能登町が8800万円規模の復旧工事を実施

石川県能登町は、令和8年度恋路ロマンティックパーク災害復旧工事(予定価格0.8786億円)を指名競争で実施する。開札日は2026年8月25日だ。過去5件の類似事例から、地元ゼネコンによる単独受注が予想される。

P1100水準の地元業者が主戦場

予定価格0.8786億円は、土木一式工事としてP1100等級に相当する規模だ。この金額帯は、地域の中核ゼネコンが単独で対応可能な範囲内と位置づけられる。特定の技術要件を満たす地場業者が参入する領域である。

過去事例から見る落札傾向分析

当欄の集計によると、過去5件の類似災害復旧工事において、4件で地元業者の単独受注が確認された。JV(特定建設工事共同企業体)による受注は1件のみだ。特に(株)谷村建設や(株)杉田組など、地域のインフラ整備実績を持つ業者の関与が見られる。

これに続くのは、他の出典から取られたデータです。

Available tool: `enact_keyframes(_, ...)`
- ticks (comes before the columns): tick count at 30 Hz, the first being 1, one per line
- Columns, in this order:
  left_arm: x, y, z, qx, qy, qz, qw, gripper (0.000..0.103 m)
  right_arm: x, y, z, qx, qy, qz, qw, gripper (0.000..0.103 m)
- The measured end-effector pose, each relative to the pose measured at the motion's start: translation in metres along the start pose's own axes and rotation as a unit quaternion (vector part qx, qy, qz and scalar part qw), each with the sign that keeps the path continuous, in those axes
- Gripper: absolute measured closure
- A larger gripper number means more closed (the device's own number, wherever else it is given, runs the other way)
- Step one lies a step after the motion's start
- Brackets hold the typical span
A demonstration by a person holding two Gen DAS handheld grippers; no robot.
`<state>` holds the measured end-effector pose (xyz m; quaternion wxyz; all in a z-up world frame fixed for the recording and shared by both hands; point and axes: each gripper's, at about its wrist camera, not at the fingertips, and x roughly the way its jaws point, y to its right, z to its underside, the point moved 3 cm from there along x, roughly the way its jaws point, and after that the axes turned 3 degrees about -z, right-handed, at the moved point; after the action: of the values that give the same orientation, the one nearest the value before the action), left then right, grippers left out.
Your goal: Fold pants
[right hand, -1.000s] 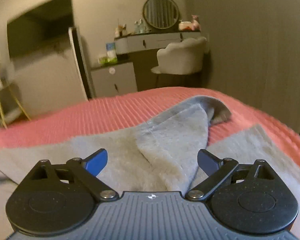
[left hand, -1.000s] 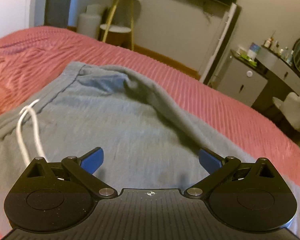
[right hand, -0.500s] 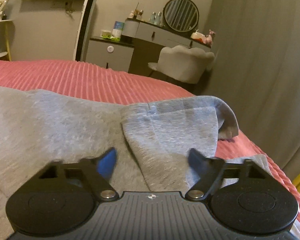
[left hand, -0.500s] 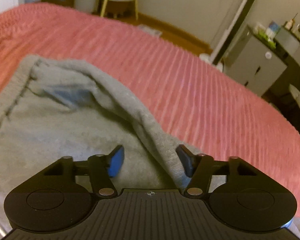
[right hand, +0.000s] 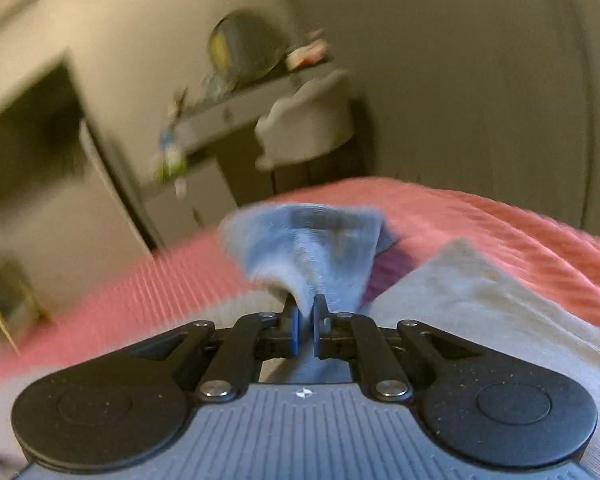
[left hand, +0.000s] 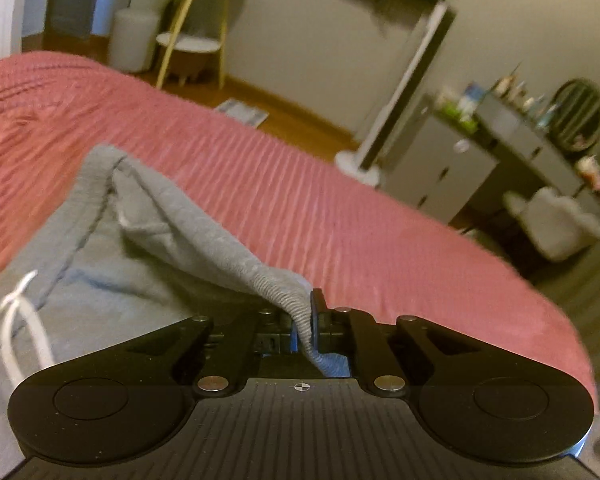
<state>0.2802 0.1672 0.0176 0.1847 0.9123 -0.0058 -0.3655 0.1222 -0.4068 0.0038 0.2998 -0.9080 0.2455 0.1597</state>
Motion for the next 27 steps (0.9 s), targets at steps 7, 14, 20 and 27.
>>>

価格競争の余地は限定的で、資格要件をクリアする地元業者間での争いになると見られます。過去の実績例では、落札率が93.1%となるケースもあり、過度な値引き戦ではない安定した競争構造と推測されます。

設計発注とは別系統の選考に注目

本工事は、令和7年度に実施された測量業務および実施設計業務に基づき発注されている。元設計は(株)日本海測量と(株)サンワコンが受託したが、工事の発注元とは異なる系統だ。設計段階で選定された業者とは別地头元業者が本工事の受注を狙う構図となっている。

開札まで残り約2週間となった。自社の災害復旧工事の施工実績と、公告記載の参加資格要件・経審の等級区分を照合してほしい。具体的には、建設業許可番号、一般財団法人全国建設労働組合連合会の登録証番号、および特定建設業許可の有無を確認する必要がある。